The binding mechanism between antibodies and antigens is crucial in structural biology and has important implications for drug discovery, immunological research, and vaccine design. Experimental techniques such as X-ray crystallography, NMR, and cryo-EM have led to the identification of 3D structures of virus-antibody complexes, making it possible to reliably identify antibody-antigen binding sites. Accurately evaluating the binding affinity between antibodies and a range of antigens is critical for developing effective antiviral treatments against global public health threats. However, predicting the structure conformation at antibody-antigen interaction sites remains a long-standing challenge for scientists due to the constant evolution of antigenic epitopes and changes in the 3D structures of paratope-epitope binding regions. This challenge is compounded by the time-consuming and expensive experimental solutions for antibody-antigen structure determination.
Recent developments in 3D structure prediction using deep learning, including AlphaFold series, RosettaFold, and RoseTTAFoldNA, have allowed researchers to better understand the biological functions of large biomolecular complexes. However, the predictability of antibody-antigen interactions without experimental techniques remains a challenge in the field. The algorithms currently available for predicting antibody-specific binding have limitations in identifying the amino acids that could bind to viral antigens without access to epitope information. This hinders their applicability in in vitro and in vivo applications. Therefore, it is essential to explore new computational methods to enhance the predictability of antibody-antigen interactions, which could enable the development of new therapeutics and diagnostics.
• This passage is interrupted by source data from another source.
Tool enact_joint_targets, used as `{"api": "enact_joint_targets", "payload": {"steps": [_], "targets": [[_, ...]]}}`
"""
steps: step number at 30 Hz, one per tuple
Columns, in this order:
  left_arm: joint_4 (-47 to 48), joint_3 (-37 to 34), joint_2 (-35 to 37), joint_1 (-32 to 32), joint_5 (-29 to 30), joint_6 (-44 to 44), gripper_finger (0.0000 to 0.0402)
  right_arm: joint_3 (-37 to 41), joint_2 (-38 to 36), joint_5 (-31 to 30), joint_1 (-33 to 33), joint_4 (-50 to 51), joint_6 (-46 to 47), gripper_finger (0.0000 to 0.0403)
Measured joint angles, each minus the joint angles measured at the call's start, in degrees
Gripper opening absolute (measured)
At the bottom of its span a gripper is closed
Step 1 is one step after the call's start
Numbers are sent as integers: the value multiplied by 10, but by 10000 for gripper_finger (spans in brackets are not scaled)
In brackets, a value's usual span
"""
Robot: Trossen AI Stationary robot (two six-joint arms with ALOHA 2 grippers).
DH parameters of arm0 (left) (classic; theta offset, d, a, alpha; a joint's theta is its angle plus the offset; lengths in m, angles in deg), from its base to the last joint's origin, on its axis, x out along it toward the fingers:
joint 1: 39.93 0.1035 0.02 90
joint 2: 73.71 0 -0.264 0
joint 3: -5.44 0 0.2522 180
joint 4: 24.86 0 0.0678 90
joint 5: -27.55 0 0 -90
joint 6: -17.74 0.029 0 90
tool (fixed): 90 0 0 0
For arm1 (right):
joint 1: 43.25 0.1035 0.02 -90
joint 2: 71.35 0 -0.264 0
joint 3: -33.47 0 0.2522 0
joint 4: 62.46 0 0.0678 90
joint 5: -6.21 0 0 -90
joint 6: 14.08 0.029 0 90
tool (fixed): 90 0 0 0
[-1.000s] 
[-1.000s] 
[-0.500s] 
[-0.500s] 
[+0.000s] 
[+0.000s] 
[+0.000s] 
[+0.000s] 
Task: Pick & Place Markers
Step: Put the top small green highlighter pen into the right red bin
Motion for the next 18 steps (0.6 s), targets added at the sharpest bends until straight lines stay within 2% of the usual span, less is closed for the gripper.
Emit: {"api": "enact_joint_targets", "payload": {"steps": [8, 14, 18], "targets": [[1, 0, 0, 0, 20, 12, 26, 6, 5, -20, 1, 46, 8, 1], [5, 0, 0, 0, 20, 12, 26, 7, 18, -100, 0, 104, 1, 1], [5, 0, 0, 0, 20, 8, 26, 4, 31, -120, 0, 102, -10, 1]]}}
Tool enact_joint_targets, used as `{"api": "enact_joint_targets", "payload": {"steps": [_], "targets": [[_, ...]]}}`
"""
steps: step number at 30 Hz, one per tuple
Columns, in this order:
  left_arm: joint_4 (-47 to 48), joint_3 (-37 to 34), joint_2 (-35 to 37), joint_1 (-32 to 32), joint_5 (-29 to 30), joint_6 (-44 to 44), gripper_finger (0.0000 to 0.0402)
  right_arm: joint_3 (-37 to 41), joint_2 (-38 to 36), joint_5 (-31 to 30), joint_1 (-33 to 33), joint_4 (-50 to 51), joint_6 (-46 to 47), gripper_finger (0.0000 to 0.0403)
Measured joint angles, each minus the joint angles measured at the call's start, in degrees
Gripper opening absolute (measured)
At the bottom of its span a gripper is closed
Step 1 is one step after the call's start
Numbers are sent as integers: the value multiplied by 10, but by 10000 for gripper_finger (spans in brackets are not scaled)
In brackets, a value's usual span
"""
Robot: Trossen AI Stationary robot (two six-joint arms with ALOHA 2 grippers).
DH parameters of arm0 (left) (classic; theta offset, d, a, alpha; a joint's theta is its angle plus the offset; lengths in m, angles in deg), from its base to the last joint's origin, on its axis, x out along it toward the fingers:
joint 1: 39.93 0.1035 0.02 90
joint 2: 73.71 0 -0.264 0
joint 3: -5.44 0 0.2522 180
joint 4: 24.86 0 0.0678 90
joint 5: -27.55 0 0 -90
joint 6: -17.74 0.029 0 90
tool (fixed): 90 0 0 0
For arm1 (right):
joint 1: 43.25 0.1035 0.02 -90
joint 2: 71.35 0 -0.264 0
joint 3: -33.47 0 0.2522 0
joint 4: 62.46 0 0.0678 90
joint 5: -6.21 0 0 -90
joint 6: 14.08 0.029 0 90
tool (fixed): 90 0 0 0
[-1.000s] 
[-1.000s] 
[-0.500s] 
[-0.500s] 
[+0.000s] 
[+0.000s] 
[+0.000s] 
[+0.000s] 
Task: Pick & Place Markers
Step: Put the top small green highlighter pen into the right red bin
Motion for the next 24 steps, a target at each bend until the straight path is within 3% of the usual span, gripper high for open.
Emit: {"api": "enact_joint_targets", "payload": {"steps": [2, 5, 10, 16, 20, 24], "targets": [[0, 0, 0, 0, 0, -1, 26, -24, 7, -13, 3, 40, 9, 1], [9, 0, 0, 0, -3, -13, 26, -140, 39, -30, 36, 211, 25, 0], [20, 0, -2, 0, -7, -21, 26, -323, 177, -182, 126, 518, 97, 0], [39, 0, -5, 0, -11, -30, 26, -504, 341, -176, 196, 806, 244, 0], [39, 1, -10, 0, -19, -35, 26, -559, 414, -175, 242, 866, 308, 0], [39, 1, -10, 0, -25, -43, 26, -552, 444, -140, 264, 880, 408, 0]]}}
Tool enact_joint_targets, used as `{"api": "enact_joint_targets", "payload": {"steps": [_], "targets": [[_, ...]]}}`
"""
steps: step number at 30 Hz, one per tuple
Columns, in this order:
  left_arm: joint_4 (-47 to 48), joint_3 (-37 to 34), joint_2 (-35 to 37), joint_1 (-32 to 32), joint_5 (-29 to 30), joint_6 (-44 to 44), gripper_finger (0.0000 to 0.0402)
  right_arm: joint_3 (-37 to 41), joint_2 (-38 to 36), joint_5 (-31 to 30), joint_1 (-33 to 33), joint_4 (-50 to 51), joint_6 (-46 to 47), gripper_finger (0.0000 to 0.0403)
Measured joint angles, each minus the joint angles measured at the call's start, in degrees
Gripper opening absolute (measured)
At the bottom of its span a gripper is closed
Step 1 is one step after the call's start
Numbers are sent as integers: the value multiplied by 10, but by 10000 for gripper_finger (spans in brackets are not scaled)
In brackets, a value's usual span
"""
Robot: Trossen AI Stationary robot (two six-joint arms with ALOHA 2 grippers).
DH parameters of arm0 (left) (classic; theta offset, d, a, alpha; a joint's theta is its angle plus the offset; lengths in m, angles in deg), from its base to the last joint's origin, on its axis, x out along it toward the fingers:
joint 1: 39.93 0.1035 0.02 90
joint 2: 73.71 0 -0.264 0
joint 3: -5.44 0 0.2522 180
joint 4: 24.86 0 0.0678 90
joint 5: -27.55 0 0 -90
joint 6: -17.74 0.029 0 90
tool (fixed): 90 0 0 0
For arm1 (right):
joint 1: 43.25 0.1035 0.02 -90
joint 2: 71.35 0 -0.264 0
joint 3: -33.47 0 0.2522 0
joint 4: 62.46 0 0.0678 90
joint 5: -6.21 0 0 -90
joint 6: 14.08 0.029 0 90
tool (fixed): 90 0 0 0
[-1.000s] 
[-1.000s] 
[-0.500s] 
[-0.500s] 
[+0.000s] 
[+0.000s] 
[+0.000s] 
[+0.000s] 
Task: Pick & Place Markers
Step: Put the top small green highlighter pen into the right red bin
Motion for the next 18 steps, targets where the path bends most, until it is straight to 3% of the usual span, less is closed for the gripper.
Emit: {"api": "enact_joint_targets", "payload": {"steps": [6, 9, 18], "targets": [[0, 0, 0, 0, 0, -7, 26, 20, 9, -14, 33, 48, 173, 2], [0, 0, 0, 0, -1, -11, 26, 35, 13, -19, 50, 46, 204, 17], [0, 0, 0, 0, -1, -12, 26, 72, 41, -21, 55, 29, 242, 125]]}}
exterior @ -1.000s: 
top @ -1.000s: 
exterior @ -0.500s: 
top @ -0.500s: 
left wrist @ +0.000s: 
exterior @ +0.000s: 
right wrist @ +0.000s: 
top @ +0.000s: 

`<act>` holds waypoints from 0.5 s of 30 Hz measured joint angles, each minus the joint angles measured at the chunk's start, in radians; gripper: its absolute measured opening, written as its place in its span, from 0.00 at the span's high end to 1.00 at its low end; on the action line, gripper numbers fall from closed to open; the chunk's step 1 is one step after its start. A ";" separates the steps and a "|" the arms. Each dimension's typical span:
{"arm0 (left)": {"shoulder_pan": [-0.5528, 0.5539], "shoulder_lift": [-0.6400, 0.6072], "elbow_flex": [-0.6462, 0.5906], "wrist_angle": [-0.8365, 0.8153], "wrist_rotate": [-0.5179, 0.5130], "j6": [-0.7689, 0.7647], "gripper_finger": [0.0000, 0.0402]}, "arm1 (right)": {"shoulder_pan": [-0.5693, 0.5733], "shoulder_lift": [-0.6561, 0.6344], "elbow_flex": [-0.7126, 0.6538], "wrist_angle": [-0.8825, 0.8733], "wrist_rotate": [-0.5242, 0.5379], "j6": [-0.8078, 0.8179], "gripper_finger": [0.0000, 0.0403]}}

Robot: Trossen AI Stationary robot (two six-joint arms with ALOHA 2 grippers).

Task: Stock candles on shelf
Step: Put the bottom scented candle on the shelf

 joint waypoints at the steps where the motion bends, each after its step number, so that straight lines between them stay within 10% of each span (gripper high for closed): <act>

In order to tackle the research challenges surrounding antibody-antigen interactions as described above, we are proud to announce the organization of a special issue in collaboration with Frontiers in Bioinformatics. This special issue aims to present the latest and most exciting advancements in the field, focusing on the utilization of deep-learning-based structure modeling methods in conjunction with experimental data to comprehensively investigate the mechanism of antibody-antigen interactions. The articles featured in this issue will cover various aspects of antibody structure and antibody-antigen interactions prediction and determination, utilizing features such as sequence, tertiary and quaternary structures, binding affinity assessment, and analysis of experimental structural data.
We welcome the submission of computational methods for addressing the following problems:
• Computational analysis of antibody-antigen interactions
• Prediction of antibody structures
• Prediction of antibody binding sites
• Prediction of antibody-antigen interactions
• Analysis of antigenic epitope using experimental structural data (e.g., cryo-EM image data)
• Development of antibody-based therapeutics
Different article types including Original Research, Reviews, Perspective, and Methods will be considered.
Keywords:
Machine Learning, Deep learning, protein structure prediction, antibody-antigen interaction
Important Note:
All contributions to this Research Topic must be within the scope of the section and journal to which they are submitted, as defined in their mission statements. Frontiers reserves the right to guide an out-of-scope manuscript to a more suitable section or journal at any stage of peer review.